Deer & beef cattle
Deer and beef cattle which are to be ad lib fed on fodder beet are less susceptible to rumen acidosis once transitioned because they graze over a 24 hour period, rather than eating an allocation of fodder beet in 4-5 hours. However, deer and beef cattle do require a 14-21 day transition phase onto fodder beet.
Sheep do not require the full 14-21 day transition phase. They can be satisfactorily transitioned by giving them access to fodder beet for a few hours each day for 3-4 days and then locked on the crop. Ensure all sheep are fully vaccinated for clostridial diseases (e.g. 5 in 1) before grazing fodder beet.

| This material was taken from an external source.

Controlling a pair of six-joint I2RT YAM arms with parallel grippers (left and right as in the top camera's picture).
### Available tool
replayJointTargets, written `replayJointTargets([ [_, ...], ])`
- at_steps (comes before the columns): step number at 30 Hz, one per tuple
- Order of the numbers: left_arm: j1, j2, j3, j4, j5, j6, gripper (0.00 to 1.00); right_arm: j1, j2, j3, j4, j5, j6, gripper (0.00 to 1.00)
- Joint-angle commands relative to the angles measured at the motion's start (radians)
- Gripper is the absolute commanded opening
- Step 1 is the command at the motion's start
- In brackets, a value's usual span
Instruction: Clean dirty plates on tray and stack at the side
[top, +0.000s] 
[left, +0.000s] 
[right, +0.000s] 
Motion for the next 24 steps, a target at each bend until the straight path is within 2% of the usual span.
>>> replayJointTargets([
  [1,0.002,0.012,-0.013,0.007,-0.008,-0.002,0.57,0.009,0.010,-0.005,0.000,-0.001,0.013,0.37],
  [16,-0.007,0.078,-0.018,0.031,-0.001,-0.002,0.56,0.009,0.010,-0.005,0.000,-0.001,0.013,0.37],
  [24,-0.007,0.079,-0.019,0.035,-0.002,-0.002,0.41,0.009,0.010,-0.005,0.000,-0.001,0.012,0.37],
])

For animals new to fodder beet, particularly younger stock, transitioning may require the bulbs to be chopped or smashed before the stock will try them. This can be done with a Cambridge roller.
Fodder beet is low in fibre (NDF) and crude protein (CP), and high in water soluble carbohydrate (WSC) as shown in the table below. This means there can be a greater requirement for additional fibre and protein in the animals’ diet than when feeding a brassica crop, depending on stock type, age and weight gain expectations.
Normally it is best to feed good quality pasture silage as a supplement to stock on fodder beet, as a source of both fibre and CP, rather than supplements with a low CP content (straw, cereal silage), particularly for young growing animals.